The Naval Academy basketball team humored American University for exactly one half last night, then put the Eagles away as expected with a few artful jumpers and ugly slam dunks. The end result was a 97-68 Colonial Athletic Association victory at Fort Myer that was as lopsided as the score would indicate.
Navy led by just eight at the half, 39-31, as American took a stab at playing some defense, managing to hold center David Robinson and forward Vernon Butler to four and one points each before a suddenly intrigued crowd of 2,275. But the Midshipmen proceeded to lead by as many as 31 points in the second half as Robinson finished with 17 points and 13 rebounds and Butler totaled 11 points and 11 rebounds.
"It was hard to sustain," American Coach Ed Tapscott said of the Eagles' first-half performance. "They're just very balanced. You shut down some of their guys, and pretty soon other ones come along."
Butler's rebounding performance made him the first Navy player to have 1,000 points and 1,000 rebounds in his career. He has 1,669 points and 1,007 rebounds and is 19 points away from breaking the Navy scoring record set by Kevin Sinnett from 1975-79. He also tied the record for most games played at the Academy, with 109.
Frank Ross led all scorers with 25 points for American (7-8, 1-4), but it was not nearly enough against Navy's variety of scoring weapons. Chuck West added 15 and reserve Pat Witting 13 for the Eagles.
The final score marked the most points American has given up all season. It also broke a seven-game winning streak at Fort Myer that dated back to last season.
All five starters finished in double figures for Navy (12-3, 5-0). Guards Kylor Whitaker and Doug Wojcik had 16 and 14 points, respectively, and freshman forward Nate Bailey had 11 points and seven rebounds.
Robinson, the sensational 6-11 junior center, added six blocked shots before he fouled out with 7:13 left. American was the first team all year to manage to get him out of the game.
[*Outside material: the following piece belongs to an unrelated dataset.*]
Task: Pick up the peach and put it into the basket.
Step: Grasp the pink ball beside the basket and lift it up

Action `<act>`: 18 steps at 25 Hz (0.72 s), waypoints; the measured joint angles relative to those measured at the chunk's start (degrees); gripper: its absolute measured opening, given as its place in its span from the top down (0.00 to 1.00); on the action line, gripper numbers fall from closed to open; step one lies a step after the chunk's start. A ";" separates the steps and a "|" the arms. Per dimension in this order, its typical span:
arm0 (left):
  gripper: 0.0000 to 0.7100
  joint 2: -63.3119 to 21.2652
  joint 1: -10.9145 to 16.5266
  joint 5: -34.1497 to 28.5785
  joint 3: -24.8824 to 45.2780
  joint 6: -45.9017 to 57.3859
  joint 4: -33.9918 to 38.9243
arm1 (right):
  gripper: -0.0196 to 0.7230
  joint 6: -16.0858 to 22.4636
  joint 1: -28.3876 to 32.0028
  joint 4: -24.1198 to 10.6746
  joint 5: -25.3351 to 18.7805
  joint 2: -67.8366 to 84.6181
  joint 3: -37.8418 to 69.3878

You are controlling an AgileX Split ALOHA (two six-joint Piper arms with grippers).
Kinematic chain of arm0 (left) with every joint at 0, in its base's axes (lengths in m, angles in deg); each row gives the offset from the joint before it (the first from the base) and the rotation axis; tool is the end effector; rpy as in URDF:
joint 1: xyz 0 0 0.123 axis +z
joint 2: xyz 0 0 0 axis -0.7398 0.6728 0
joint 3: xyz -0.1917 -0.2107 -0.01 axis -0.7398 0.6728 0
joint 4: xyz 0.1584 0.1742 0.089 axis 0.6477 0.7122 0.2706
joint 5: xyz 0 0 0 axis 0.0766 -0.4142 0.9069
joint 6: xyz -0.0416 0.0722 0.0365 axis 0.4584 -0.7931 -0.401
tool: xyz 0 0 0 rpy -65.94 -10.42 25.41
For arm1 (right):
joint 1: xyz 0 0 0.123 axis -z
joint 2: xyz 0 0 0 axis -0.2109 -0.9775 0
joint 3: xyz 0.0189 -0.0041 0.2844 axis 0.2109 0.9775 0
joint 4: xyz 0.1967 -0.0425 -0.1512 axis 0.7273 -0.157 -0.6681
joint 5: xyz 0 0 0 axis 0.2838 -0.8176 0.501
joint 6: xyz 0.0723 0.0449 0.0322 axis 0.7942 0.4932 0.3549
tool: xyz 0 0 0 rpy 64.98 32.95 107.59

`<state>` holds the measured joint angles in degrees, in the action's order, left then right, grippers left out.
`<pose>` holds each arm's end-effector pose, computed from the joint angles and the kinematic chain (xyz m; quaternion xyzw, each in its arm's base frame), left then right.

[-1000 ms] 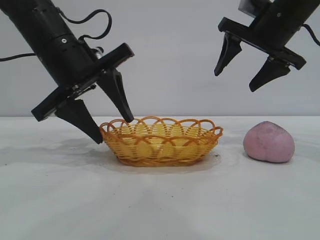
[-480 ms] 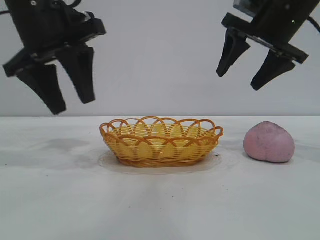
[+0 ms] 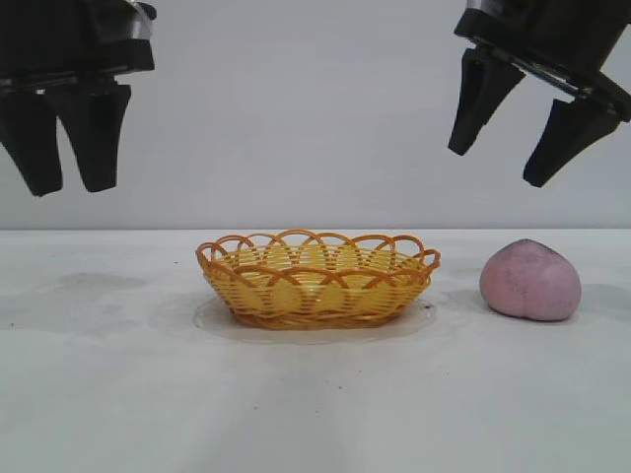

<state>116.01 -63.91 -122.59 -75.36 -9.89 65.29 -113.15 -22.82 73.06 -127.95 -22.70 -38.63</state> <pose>0.3524 -0.1092 0.2083 0.1747 0.9797 -0.0460 0.0865 0.3706 0.1075 0.2076 -0.1734 0.9542 0.2117 0.1209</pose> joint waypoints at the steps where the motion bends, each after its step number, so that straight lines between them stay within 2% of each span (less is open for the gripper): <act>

"It was too little too late," Tapscott said. "By then we were down by 25 with seven minutes left."
Navy opened the second half by outscoring the Eagles, 16-4, to amass a 20-point lead. Robinson had three of his blocks over that span, during which American managed only jumpers from Ross and West.
Ross had missed a layup with 18:29 left that could have pulled the Eagles to within six, making a steal and driving the length of the court, only to rush it and watch the ball roll off the rim. Robinson turned it into a jam on the other end, and the Midshipmen were off and running.
They scattered the points around, Butler making a three-point play, Bailey and Whitaker hitting jumpers and Robinson adding another jam. Wojcik's two free throws with 15:32 to go gave them the 20-point lead, 55-35, and the Midshipmen kept rolling from there.
Navy wasted a 15-point margin on two different occasions before American made it 39-31 at the half. The Eagles threw some surprisingly good zone defense at the Midshipmen, packing the middle and shutting down Robinson and Butler. The Midshipmen relied instead on the shooting of Wojcik and Whitaker, who had 10 and 14 points, respectively, in the half.
"Whitaker and Wojcik really kept us in it without our big guns," Navy Coach Paul Evans said. "They (the Eagles) were packing it in, sagging real well. David and Vernon weren't putting in their shots."
American did not start well, however, a forerunner of things to come. The Eagles did not hit a field goal until 13:45 remained in the period as Navy took a 12-1 lead.